It might not have been incredible as it seemed at the time, especially viewed today through hardened eyes of a wrestling fan who lived through ECW and Mick Foley's Flying Wallendas routine of the late '90s, but for the time it was good enough to be incredible.

Which is a pretty good epitaph for the Big Boss Man, come to think of it. Ray Traylor was an average guy who achieved his place in the pantheon for being just that, if a little better. This was crucial to Traylor's appeal. When the average wrestling fan looks at his reflection and appraises himself honestly, he probably doesn't see Hulk Hogan staring back at him. But consider the Big Boss Man: he's overweight, he's got a crewcut and goatee, he's Southern, he's blue-collar. This is the everyman, to a large portion of the WWF audience. "Justice will be served," he would say, and wrestling fans heard within it a deeper truth — that was precisely what they wanted from wrestling, and what they wanted from the universe. In his pants and (tucked-in) shirt, the Big Boss Man was Willy Loman in the funhouse mirror of pro wrestling: big and burly, sure, but a man of principle at his core — and yet an underachiever, a man not wired for greatness. He was the archetypal mid-carder, almost unremarkable, but somehow — and this can only be to Traylor's credit — entirely unforgettable.

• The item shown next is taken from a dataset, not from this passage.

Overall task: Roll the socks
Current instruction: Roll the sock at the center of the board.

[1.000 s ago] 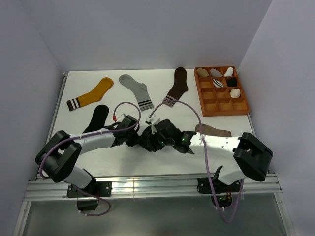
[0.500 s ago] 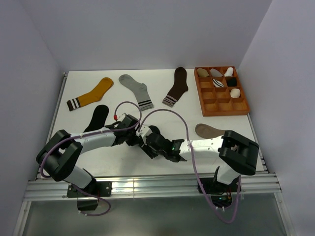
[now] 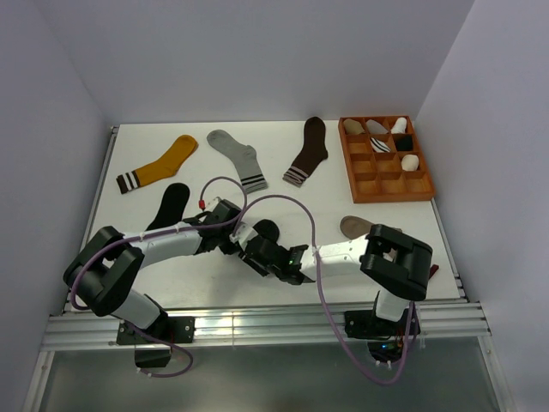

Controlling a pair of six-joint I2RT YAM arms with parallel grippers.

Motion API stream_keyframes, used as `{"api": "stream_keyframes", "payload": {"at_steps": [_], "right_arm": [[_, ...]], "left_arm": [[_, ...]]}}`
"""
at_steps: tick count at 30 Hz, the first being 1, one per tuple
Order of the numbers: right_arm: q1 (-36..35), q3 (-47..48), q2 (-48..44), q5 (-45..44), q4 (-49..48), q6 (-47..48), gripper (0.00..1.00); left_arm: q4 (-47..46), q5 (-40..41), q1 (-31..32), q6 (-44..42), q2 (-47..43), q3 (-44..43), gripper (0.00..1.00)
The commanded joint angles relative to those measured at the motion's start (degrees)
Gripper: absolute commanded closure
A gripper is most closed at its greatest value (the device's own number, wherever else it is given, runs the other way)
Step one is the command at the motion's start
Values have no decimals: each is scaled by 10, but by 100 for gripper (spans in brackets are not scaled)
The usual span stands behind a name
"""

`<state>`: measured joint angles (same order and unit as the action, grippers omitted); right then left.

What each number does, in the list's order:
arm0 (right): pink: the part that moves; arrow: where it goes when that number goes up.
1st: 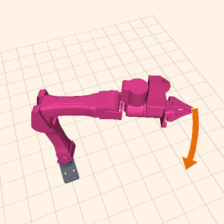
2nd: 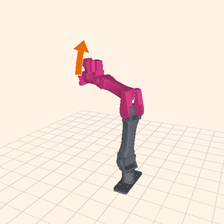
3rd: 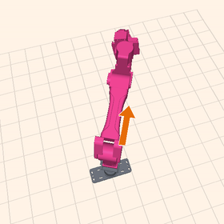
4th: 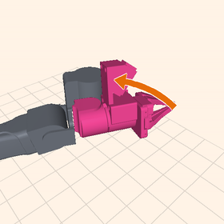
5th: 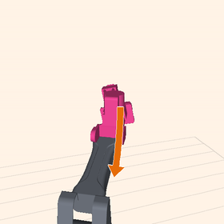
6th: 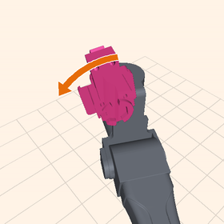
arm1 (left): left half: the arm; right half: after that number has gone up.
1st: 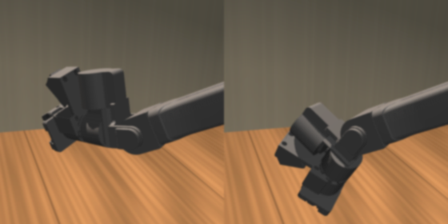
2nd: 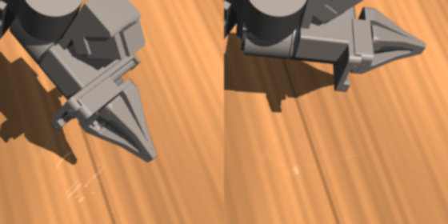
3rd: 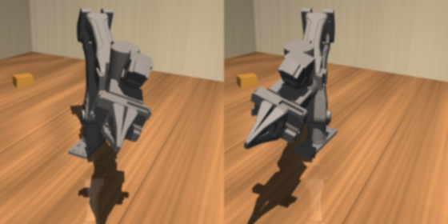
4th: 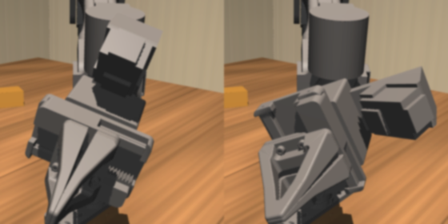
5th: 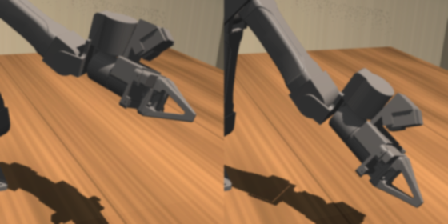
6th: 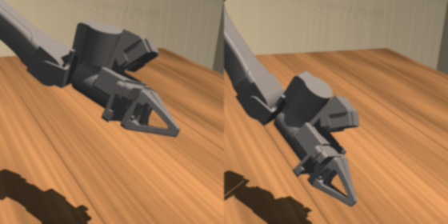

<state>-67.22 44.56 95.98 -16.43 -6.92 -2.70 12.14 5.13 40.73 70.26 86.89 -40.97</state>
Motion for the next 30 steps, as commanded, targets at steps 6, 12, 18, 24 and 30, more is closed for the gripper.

When the Big Boss Man became a good guy, it was (of course) in the most commonplace sort of way — Bad Guy rediscovers his good streak and falls out with other baddies. But in this case it was portrayed perfectly. In a matter of mere moments, the Boss Man goes from the most diabolical of men to a fan favorite without betraying his character — and we cheered loudly, because we understood him, because he was one of us. Little wonder that in an era in which half of the wrestling superstars on WWF TV were assigned unglamorous middle-class careers "outside" the wrestling world — the garbage man, the pig farmer, the IRS agent, the repo man — the Big Boss Man was the only prole to achieve any lasting fame. He worked not because he acted like one of us, but because he was one of us.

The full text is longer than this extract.